E1625. Intracranial Changes Related to Long Duration Microgravity Exposure: 2020 Update
  1. Larry Kramer; University of Texas Health Science Center-Houston
  2. Khader Hasan; University of Texas Health Science Center-Houston
  3. Karina Marshall-Goebel; NASA
  4. Steven Laurie; NASA
  5. Brandon Macias; NASA
Approximately 60% astronauts with long duration exposure to microgravity have reported altered visual acuity (1). Chronic elevation of intracranial pressure (ICP) is hypothesized to be the underlying cause induced by natural headward shift of lower extremity body fluid in microgravity. The purpose of this educational exhibit is to demonstrate how changes in brain morphology and aqueductal cerebral spinal fluid (CSF) flow characteristics determined non-invasively by quantitative magnetic resonance imaging (MRI) obtained pre-to-postflight helps to support the ICP hypothesis.
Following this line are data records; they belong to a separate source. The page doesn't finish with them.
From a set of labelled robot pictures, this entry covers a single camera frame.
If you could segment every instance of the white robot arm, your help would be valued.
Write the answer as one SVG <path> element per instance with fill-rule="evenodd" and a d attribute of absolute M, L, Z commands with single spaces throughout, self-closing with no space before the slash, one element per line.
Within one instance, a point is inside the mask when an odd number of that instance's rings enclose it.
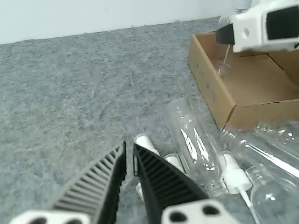
<path fill-rule="evenodd" d="M 246 10 L 248 1 L 235 7 L 229 24 L 216 31 L 218 44 L 244 50 L 296 50 L 299 45 L 299 3 L 297 0 L 261 0 Z"/>

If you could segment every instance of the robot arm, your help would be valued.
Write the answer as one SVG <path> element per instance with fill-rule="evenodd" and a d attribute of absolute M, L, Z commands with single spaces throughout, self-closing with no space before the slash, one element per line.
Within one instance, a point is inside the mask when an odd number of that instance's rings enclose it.
<path fill-rule="evenodd" d="M 149 224 L 238 224 L 223 206 L 181 171 L 134 145 L 134 173 L 142 183 Z M 125 144 L 89 164 L 48 210 L 29 210 L 10 224 L 114 224 L 119 187 L 126 175 Z"/>
<path fill-rule="evenodd" d="M 262 0 L 247 11 L 230 16 L 230 24 L 216 31 L 218 44 L 244 50 L 296 50 L 299 45 L 299 3 Z"/>

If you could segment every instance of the white plastic cap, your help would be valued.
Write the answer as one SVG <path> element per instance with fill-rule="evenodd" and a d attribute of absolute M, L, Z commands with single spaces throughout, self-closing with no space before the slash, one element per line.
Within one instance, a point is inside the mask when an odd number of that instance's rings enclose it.
<path fill-rule="evenodd" d="M 232 195 L 240 194 L 240 190 L 249 190 L 252 187 L 252 183 L 246 176 L 244 170 L 242 170 L 230 151 L 224 151 L 219 156 L 220 164 L 226 164 L 225 168 L 222 168 L 222 177 L 226 183 L 228 191 Z"/>
<path fill-rule="evenodd" d="M 136 191 L 137 191 L 139 197 L 144 201 L 144 199 L 143 199 L 142 187 L 141 187 L 141 184 L 140 184 L 140 183 L 138 183 L 138 184 L 136 185 Z"/>
<path fill-rule="evenodd" d="M 160 156 L 160 153 L 155 149 L 153 143 L 151 143 L 150 138 L 147 134 L 139 134 L 134 138 L 134 142 L 137 145 L 140 145 L 143 148 L 148 149 L 149 151 L 155 153 L 156 155 Z"/>
<path fill-rule="evenodd" d="M 181 171 L 182 173 L 185 174 L 185 171 L 183 169 L 181 161 L 178 158 L 178 154 L 175 154 L 175 153 L 168 154 L 168 155 L 166 155 L 164 157 L 164 159 L 166 161 L 168 161 L 171 165 L 173 165 L 174 167 L 176 167 L 179 171 Z"/>
<path fill-rule="evenodd" d="M 249 9 L 252 5 L 252 0 L 233 0 L 233 8 L 237 10 Z"/>

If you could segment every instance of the ribbed gripper pad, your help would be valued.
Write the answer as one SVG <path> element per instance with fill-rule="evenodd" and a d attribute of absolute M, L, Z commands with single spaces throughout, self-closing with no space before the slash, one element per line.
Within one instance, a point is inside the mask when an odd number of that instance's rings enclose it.
<path fill-rule="evenodd" d="M 50 209 L 86 213 L 91 217 L 91 224 L 114 224 L 126 168 L 124 142 L 85 167 L 66 185 Z"/>
<path fill-rule="evenodd" d="M 208 198 L 193 180 L 140 145 L 134 144 L 133 161 L 150 224 L 160 224 L 162 212 L 168 206 Z"/>

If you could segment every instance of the gray carpet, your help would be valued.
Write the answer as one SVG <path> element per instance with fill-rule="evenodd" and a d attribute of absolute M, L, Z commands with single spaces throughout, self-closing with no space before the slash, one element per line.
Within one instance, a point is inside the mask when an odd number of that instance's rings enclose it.
<path fill-rule="evenodd" d="M 171 100 L 188 96 L 217 132 L 188 68 L 191 34 L 218 19 L 145 26 L 0 46 L 1 223 L 44 208 L 92 159 L 128 142 L 128 176 L 118 224 L 145 224 L 135 192 L 132 143 L 147 133 L 161 155 L 174 152 L 162 118 Z M 239 196 L 224 199 L 253 223 Z"/>

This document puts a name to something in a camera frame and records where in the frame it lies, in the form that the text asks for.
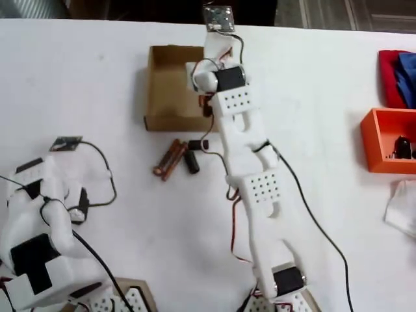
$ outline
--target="copper battery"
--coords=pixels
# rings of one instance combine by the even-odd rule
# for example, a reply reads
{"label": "copper battery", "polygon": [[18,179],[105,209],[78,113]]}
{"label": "copper battery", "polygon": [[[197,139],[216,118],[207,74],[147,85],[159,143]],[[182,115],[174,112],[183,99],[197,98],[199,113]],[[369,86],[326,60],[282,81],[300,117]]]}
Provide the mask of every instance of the copper battery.
{"label": "copper battery", "polygon": [[175,139],[170,145],[168,151],[162,157],[161,161],[159,161],[159,164],[153,167],[153,174],[155,176],[161,177],[164,175],[167,170],[165,167],[172,160],[172,157],[175,155],[175,153],[179,150],[181,145],[180,143],[181,141]]}
{"label": "copper battery", "polygon": [[172,172],[174,171],[175,167],[179,163],[179,161],[182,159],[183,154],[188,150],[188,144],[186,142],[183,142],[180,144],[180,146],[175,150],[174,155],[171,158],[171,161],[169,162],[168,167],[166,168],[166,171],[162,175],[162,180],[166,181]]}

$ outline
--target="white cloth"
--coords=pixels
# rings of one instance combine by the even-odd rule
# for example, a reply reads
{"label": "white cloth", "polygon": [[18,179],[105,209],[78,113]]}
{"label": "white cloth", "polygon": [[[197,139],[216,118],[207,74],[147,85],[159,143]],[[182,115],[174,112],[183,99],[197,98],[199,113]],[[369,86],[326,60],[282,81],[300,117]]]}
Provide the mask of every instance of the white cloth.
{"label": "white cloth", "polygon": [[385,210],[385,222],[416,238],[416,181],[401,181]]}

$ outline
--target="orange plastic container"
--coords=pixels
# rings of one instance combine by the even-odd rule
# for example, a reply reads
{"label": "orange plastic container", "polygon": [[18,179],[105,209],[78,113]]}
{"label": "orange plastic container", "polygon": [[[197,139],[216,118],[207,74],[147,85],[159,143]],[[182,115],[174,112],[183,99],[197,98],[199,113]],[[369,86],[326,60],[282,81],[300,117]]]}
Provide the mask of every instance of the orange plastic container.
{"label": "orange plastic container", "polygon": [[416,159],[393,159],[402,135],[416,142],[416,110],[372,109],[361,121],[361,136],[370,172],[416,174]]}

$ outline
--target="blue cloth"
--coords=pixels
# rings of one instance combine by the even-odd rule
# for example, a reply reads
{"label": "blue cloth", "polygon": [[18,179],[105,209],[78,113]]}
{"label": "blue cloth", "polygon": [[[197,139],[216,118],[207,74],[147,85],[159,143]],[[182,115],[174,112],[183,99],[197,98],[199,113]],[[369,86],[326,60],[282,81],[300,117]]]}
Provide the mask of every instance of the blue cloth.
{"label": "blue cloth", "polygon": [[399,53],[395,70],[397,88],[406,106],[416,109],[416,54]]}

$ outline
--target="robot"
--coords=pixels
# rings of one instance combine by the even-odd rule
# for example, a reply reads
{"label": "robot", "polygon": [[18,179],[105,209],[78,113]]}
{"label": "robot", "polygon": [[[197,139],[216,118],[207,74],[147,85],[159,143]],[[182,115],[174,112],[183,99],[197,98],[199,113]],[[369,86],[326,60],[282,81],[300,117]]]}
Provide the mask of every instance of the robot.
{"label": "robot", "polygon": [[[279,155],[268,141],[261,111],[243,66],[244,41],[235,34],[231,8],[205,6],[204,59],[187,63],[188,87],[203,99],[224,145],[226,181],[244,203],[249,223],[256,293],[270,302],[300,292],[305,277],[281,241],[271,245],[263,231],[280,199]],[[239,58],[233,57],[239,41]],[[245,129],[234,119],[241,115]],[[53,150],[74,148],[81,139],[59,138]],[[247,166],[247,156],[256,163]],[[111,286],[105,267],[82,247],[72,222],[82,222],[89,206],[86,190],[67,179],[51,155],[18,167],[7,192],[9,217],[0,234],[0,258],[17,275],[5,283],[14,309],[85,302]],[[67,207],[76,207],[71,213]],[[270,249],[278,257],[270,256]]]}

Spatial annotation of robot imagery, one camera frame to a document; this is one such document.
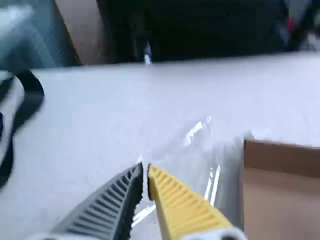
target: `brown cardboard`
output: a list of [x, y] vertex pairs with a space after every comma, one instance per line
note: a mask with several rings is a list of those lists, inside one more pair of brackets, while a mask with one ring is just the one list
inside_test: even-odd
[[243, 177], [250, 240], [320, 239], [320, 148], [246, 140]]

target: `white tabletop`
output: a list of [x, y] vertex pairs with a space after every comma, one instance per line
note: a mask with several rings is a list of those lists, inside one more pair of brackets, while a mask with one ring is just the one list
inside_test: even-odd
[[[320, 56], [34, 72], [45, 104], [14, 141], [1, 239], [50, 231], [140, 154], [209, 115], [221, 136], [268, 129], [274, 139], [320, 145]], [[21, 93], [17, 82], [1, 107], [7, 125]]]

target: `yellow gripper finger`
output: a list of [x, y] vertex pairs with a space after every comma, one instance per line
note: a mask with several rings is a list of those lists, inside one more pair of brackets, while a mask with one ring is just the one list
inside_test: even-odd
[[148, 194], [155, 201], [163, 240], [232, 227], [218, 209], [165, 170], [150, 164], [147, 176]]

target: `black strap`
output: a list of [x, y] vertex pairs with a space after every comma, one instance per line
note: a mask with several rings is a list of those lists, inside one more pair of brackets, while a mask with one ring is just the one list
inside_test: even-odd
[[[11, 130], [9, 132], [9, 141], [7, 149], [0, 166], [0, 189], [7, 183], [12, 167], [14, 164], [14, 144], [13, 137], [17, 130], [25, 124], [40, 108], [44, 102], [45, 93], [39, 80], [29, 70], [16, 75], [22, 83], [24, 89], [24, 96], [20, 106], [17, 108]], [[0, 84], [0, 104], [8, 95], [9, 90], [13, 84], [14, 77], [8, 77]], [[3, 129], [3, 115], [0, 115], [0, 137]]]

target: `transparent plastic wrap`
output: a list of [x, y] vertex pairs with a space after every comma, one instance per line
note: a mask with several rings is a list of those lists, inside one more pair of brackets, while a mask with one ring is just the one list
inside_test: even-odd
[[[229, 221], [243, 230], [243, 137], [219, 140], [211, 118], [198, 121], [166, 146], [141, 156], [144, 171], [152, 163], [189, 185], [218, 208]], [[147, 175], [136, 206], [131, 239], [161, 239], [156, 205], [148, 197]]]

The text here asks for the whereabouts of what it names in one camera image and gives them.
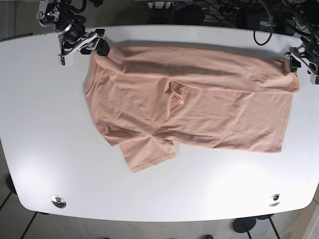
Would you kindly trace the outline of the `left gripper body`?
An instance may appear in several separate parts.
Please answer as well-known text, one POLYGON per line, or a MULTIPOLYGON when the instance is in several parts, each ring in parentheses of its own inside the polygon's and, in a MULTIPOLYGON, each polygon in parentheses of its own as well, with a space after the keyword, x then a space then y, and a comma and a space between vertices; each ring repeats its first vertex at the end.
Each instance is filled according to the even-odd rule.
POLYGON ((301 64, 307 67, 308 73, 319 72, 319 39, 316 36, 301 36, 302 41, 299 47, 290 47, 285 56, 290 60, 293 56, 301 64))

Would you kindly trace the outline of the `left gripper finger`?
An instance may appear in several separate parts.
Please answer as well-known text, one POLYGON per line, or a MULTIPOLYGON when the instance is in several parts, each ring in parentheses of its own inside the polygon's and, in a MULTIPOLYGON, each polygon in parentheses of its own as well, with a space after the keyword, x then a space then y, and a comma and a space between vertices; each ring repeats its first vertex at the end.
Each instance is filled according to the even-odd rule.
POLYGON ((315 73, 309 72, 309 76, 310 76, 310 82, 313 85, 319 85, 319 73, 318 72, 315 72, 315 73))
POLYGON ((290 71, 296 73, 299 68, 301 68, 301 63, 296 60, 293 56, 290 56, 289 60, 290 71))

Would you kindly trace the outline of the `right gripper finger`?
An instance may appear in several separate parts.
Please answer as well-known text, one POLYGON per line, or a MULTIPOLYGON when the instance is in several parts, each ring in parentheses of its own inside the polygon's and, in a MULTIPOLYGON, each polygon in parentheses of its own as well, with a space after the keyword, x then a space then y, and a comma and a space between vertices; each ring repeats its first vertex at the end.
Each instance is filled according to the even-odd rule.
POLYGON ((69 67, 74 64, 74 54, 60 56, 60 63, 62 66, 69 67))
POLYGON ((97 46, 96 46, 96 53, 99 56, 108 56, 110 52, 110 47, 108 45, 108 43, 104 40, 104 39, 100 39, 97 46))

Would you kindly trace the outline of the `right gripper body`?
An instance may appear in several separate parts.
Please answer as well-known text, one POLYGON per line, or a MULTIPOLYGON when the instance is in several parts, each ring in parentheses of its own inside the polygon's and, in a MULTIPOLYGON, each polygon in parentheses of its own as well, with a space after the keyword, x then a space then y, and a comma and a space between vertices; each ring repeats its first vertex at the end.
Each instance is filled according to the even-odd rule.
POLYGON ((60 56, 79 51, 89 55, 96 51, 100 39, 105 40, 105 30, 95 29, 87 32, 84 24, 86 17, 81 13, 87 7, 87 1, 82 0, 80 8, 72 5, 70 0, 41 0, 36 19, 43 27, 52 27, 58 34, 60 56))

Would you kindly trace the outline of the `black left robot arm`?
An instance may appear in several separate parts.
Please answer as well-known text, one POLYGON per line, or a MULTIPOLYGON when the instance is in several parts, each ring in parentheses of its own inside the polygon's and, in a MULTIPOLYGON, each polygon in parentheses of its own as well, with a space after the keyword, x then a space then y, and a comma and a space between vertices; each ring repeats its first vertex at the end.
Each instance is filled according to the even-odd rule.
POLYGON ((285 0, 284 11, 294 24, 286 26, 300 36, 301 44, 290 47, 286 54, 290 57, 290 68, 296 71, 302 66, 307 67, 311 83, 319 84, 319 2, 317 0, 285 0))

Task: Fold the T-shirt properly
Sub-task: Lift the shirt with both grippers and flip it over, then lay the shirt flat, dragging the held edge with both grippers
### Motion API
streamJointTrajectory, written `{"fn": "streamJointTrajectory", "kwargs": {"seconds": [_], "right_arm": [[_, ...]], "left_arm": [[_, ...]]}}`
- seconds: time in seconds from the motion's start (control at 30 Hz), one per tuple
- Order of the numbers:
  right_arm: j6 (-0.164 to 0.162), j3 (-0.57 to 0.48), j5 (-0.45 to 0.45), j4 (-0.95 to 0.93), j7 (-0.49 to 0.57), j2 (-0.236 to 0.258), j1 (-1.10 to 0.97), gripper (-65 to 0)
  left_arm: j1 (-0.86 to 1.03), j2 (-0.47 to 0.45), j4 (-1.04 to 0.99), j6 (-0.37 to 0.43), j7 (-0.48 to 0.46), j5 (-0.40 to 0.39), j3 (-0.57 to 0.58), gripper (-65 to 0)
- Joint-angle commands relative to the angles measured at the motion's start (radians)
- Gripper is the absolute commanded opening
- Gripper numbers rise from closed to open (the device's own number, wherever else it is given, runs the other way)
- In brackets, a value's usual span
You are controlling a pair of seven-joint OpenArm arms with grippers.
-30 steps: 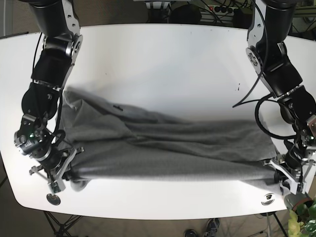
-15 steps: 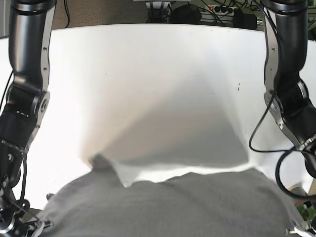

A method to reduce headward shift in body fluid will be discussed.

Educational Goals / Teaching Points
1. Review the pathophysiology of microgravity and how it potentially relates to altered visual acuity in astronauts. 2. Review the Monro-Kellie hypothesis and how it relates to ICP and intracranial compliance. 3. Review changes in intracranial morphology and how it impacts ICP and intracranial compliance. 4. Review changes in aqueductal flow CSF and describe how it indicates changes in intracranial compliance and ICP pulsatility. 5. Review current method to reduce headward shift of lower extremity body fluid.

Key Anatomic/Physiologic Issues and Imaging Findings/Techniques
1. Quantitative MRI is an essential tool in evaluating the intracranial effects of microgravity. 2. Spaceflight enlarges the ventricular system and expands white matter volume. 3. The summation of total CSF and total brain tissue volume demonstrates a significant increase in intracranial volume pre-to-postflight. 4. Spaceflight causes acquired flattening/concavity of the pituitary dome and decreased height of the pituitary gland. 5. Lower extremity negative pressure reduces cross-sectional area of internal jugular veins.

Intracranial volume expansion within the semi-rigid cranial compartment due to microgravity exposure, has the potential to decrease intracranial compliance and increase ICP when the intracranial capacitance is exceeded (2). Quantitative changes in aqueductal CSF flow support altered ICP pulsatility and decreased intracranial compliance. Acquired pituitary deformity in astronauts is similar to that found in patients with idiopathic intracranial hypertension supporting the hypothesis of inflight exposure to elevated ICP. Lower body negative pressure has the potential to reverse these changes during spaceflight by reducing headward shift in lower extremity body fluid.